Friday, July 2, 1999 Published at 13:27 GMT 14:27 UK
Welsh-medium schools chalk up half century
Around one on four children in Wales are educated in Welsh
Celebrations are taking place in Wales to mark 50 years of the establishment of a network of schools teaching in Welsh.
To mark the anniversary, members of Rhieni Dros Addysg Gymraeg, a pressure group of parents campaigning for Welsh-medium education, are carrying a relay of flaming torches throughout Wales.
They are starting from the headquarters in Aberystwyth of Urdd Gobaith Cymru, the Welsh youth movement, waved off by Prys Edwards, son of the founder of the Urdd, Sir Ifan ab Owen Edwards.
The first state-funded Welsh-medium primary school was established in Llanelli in 1947, and a network of 10 was in existence by 1949.
The state funding of teaching in Welsh was made possible by the Education Act of 1944, and marked a change in official attitudes to the language.
Before then, the education system had largely discouraged the Welsh language, a factor which contributed to a decline during the century in the numbers speaking Welsh.
The new schools, established where there was parental demand, were seen as a way of protecting and promoting the language.
Fifty years on, they have contributed to a situation in which the most recent census figures, for 1991, showed that the decline in the number of Welsh speakers had been reversed. It showed that more than half a million people could speak the language, a slight increase on the figures for 1981.

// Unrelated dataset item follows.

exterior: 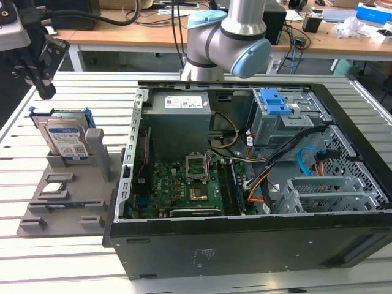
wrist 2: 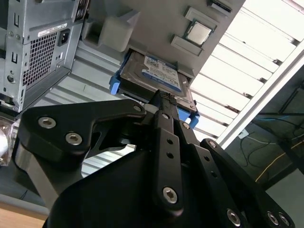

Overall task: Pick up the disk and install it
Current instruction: 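Reach for the disk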

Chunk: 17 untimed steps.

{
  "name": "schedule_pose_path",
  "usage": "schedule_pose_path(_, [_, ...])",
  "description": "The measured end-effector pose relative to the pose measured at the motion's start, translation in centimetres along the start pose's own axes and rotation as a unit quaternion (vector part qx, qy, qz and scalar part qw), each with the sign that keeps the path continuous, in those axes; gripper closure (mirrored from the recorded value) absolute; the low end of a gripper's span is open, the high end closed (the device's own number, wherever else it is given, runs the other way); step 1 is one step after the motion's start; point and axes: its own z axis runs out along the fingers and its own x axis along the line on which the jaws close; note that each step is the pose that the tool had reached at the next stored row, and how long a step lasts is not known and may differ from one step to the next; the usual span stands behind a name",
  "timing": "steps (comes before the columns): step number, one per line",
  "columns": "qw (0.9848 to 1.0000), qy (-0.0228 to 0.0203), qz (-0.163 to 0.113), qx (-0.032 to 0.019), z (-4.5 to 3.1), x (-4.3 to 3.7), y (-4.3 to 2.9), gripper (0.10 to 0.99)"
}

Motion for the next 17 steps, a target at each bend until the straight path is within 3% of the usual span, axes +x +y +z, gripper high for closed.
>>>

There are now more than 450 primary schools in which Welsh is the main or sole medium of instruction, around 27% of the total in Wales. Between 1989 and 1995, the number of pupils in such classes increased by 36% to a total of 50,327.
The growth in the primary sector has fuelled a similar growth in Welsh-medium secondary schools: around 22% of secondaries teach Welsh as both a first and second language, and in 50 secondaries, more than half the foundation subjects, excluding Welsh but including RE, are taught wholly or partly through Welsh.
Less than a year ago, Ysgol Plas Mawr was opened in Cardiff as the second Welsh-medium primary school in the Welsh capital.